- **Task details**
Restate all of the entries exactly. Any picture in them should be skipped.
===
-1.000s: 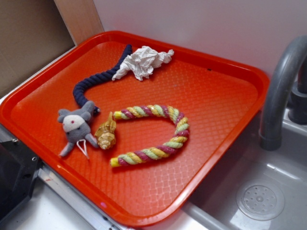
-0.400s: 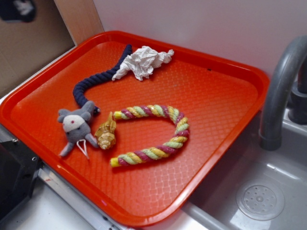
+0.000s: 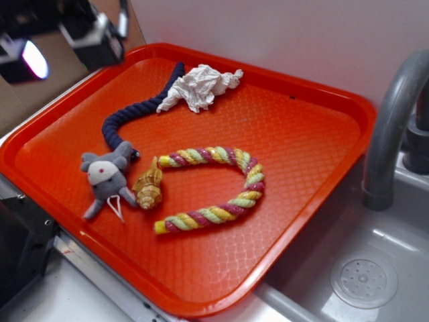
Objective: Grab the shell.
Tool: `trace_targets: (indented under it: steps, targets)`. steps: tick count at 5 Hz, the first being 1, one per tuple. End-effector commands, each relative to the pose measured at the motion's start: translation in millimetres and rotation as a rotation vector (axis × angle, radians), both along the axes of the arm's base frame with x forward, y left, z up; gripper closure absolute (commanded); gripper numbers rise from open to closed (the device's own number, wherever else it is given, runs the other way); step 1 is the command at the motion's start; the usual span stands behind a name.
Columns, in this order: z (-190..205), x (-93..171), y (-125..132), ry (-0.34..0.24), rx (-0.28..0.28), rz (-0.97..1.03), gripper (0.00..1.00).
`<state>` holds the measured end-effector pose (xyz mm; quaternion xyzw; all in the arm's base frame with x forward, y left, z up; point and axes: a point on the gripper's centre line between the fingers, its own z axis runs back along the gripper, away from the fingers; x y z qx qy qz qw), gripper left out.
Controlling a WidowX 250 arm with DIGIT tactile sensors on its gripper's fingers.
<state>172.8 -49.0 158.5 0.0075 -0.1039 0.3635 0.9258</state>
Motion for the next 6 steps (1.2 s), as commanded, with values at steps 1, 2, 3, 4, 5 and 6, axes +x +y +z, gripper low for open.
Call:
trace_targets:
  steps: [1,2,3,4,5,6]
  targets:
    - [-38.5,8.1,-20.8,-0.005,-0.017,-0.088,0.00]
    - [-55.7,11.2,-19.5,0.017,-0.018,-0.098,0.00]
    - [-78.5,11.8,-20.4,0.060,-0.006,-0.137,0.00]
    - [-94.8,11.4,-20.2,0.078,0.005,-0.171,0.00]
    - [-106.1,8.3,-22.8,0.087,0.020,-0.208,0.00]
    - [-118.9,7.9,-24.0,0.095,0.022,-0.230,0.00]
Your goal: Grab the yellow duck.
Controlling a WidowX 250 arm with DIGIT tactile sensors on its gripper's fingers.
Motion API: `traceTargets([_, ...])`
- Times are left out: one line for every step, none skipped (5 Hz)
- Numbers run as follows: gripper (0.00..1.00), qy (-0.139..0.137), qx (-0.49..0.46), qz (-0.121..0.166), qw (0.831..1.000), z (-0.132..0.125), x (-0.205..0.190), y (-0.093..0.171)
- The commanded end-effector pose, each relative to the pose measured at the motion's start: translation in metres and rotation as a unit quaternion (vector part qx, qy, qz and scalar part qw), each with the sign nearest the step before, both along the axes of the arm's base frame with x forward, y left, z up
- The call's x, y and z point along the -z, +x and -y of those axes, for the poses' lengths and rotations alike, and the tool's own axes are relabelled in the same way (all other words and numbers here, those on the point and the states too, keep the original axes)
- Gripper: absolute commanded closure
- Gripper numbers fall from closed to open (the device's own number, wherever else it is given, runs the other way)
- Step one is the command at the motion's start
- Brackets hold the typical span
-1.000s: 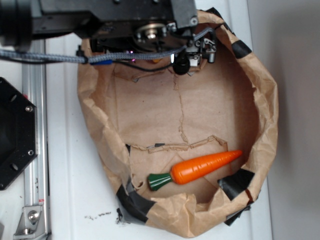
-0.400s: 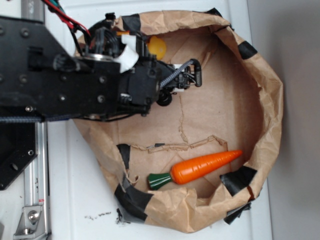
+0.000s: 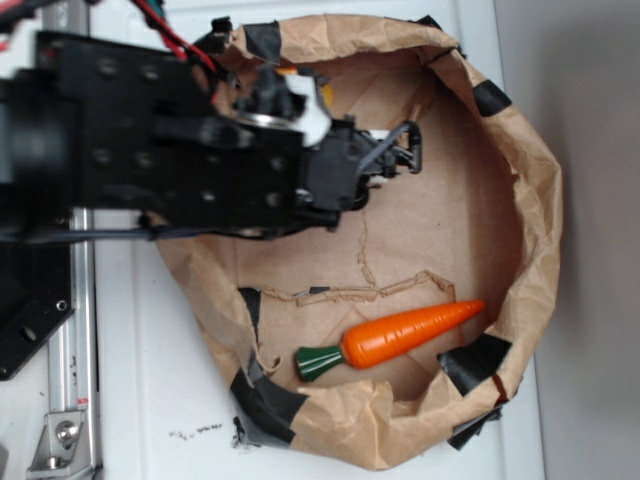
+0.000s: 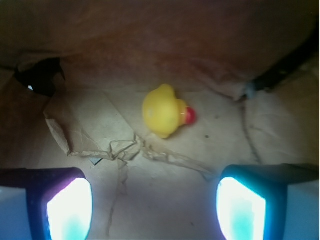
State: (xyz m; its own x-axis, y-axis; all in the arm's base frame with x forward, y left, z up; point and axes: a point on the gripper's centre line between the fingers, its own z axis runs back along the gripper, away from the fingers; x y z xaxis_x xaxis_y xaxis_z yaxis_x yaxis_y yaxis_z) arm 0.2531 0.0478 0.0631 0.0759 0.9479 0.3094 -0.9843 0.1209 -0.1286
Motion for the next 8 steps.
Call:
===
- **Output for this task**
-1.000s: 
-0.400s: 
+0.000s: 
Objective: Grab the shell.
Tool: `trace_targets: (indented under it: steps, targets)`. steps: tick count at 5 Hz, the first being 1, one per tuple. End-effector commands, each relative to the pose measured at the motion's start: translation in millimetres and rotation as a rotation vector (axis × angle, radians), both along the axes of the arm's base frame with x forward, y left, z up; gripper closure absolute (commanded); gripper numbers rise from open to closed (the device's own number, wherever else it is given, runs the other way); step 1 is the command at the motion's start; the usual span stands behind a name.
Columns, in this order: z (-190..205), x (-93..171), y (-125..132), ry (-0.34..0.24), rx (-0.28..0.28), rz (-0.97..1.03), gripper (0.00..1.00).
`<state>` holds the measured end-effector pose (xyz mm; quaternion xyzw; all in the arm's base frame with x forward, y left, z up; point and axes: a point on the gripper's centre line between the fingers, its own z axis runs back along the gripper, away from the fingers; x y z qx qy qz qw), gripper left out.
Controlling a WidowX 250 arm with DIGIT tactile sensors on its gripper's fingers.
<state>172.8 -49.0 158.5 0.0075 -0.1039 0.3635 0.9258</state>
Motion for the next 6 steps (1.2 s), as commanded, with values at steps 1, 2, 3, 4, 5 and 6, axes +x +y +z, gripper low for open.
Call:
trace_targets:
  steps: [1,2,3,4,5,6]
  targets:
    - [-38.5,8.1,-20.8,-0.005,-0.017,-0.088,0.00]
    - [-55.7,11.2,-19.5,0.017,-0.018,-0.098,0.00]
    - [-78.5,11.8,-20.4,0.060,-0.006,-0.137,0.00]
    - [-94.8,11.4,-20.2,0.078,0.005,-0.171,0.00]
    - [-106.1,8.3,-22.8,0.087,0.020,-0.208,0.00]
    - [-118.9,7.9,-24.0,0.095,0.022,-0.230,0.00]
Your goal: Grab the yellow duck.
Controlling a WidowX 250 arm with DIGIT tactile sensors on its gripper's fingers.
Motion API: `traceTargets([_, ...])`
- Times are left out: one line for every step, none skipped (5 Hz)
- Numbers run as follows: gripper (0.00..1.00), qy (-0.139..0.137), qx (-0.49..0.46), qz (-0.121..0.166), qw (0.831..1.000), z (-0.132..0.125), x (-0.205..0.190), y (-0.093..0.171)
- The commanded end-effector pose, each relative to the pose measured at the motion's start: translation in metres and rotation as a unit quaternion (vector part qx, qy, qz and scalar part qw), each with the sign nearest the step before, both along the axes of the arm's base frame with x forward, y left, z up
- The call's x, y and z point along the -z, +x and -y of those axes, for the poses' lengths and rotations alike, and the tool's own axes are relabelled in the same way (all other words and numbers here, those on the point and the states too, keep the original axes)
- Gripper: absolute commanded closure
- Gripper numbers fall from closed to open (the device's own number, wherever else it is given, runs the other way)
- Step one is the command at the motion's start
- Brackets hold the typical span
-1.000s: 
-0.400s: 
+0.000s: 
+0.000s: 
State: (xyz m; its own x-axis, y-axis; all in the arm's base frame with x forward, y left, z up; point and axes: a point on the gripper's centre line between the fingers, its own z axis runs back along the gripper, away from the fingers; x y z xaxis_x xaxis_y xaxis_z yaxis_x yaxis_y yaxis_z) arm 0.2531 0.0478 0.0631 0.0759 0.9479 0.3094 -0.9843 0.1209 -0.1286
Motion for the next 8 steps.
Call:

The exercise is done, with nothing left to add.